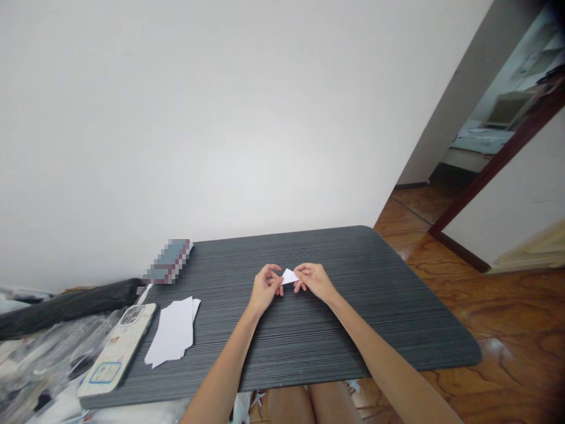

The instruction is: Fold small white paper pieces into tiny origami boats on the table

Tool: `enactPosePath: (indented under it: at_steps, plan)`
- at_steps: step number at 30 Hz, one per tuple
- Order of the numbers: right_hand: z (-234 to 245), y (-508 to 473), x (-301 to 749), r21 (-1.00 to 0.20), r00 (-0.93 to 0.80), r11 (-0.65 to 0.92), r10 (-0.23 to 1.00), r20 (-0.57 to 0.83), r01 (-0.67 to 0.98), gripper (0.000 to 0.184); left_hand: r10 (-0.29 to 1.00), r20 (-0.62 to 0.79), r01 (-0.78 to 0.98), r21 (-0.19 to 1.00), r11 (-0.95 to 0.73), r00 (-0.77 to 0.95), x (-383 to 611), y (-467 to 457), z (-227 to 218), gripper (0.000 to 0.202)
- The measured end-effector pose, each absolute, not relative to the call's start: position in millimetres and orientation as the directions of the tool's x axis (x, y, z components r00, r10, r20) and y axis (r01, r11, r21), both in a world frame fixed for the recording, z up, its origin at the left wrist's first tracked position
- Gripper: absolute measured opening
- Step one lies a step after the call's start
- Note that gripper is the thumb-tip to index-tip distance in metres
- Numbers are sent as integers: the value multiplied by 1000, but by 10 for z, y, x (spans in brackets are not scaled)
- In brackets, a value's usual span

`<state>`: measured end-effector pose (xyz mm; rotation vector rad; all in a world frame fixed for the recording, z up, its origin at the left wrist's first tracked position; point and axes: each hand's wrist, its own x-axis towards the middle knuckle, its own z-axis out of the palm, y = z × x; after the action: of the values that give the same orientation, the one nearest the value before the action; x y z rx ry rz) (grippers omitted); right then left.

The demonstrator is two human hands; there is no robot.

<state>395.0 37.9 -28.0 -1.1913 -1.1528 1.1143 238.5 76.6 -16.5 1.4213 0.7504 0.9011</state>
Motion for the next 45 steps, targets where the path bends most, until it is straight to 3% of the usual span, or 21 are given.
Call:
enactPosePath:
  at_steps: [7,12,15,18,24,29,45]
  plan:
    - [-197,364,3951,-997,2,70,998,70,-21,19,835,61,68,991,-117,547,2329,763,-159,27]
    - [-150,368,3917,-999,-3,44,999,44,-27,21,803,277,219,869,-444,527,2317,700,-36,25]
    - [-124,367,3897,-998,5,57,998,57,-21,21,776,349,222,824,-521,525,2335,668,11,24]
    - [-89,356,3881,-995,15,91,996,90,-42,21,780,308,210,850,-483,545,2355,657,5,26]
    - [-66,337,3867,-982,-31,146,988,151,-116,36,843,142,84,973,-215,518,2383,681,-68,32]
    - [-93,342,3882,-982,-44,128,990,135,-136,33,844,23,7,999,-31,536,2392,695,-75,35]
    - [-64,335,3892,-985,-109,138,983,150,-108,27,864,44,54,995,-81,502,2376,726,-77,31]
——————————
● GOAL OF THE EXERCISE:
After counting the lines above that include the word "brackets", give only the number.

● PROBLEM SOLUTION:
2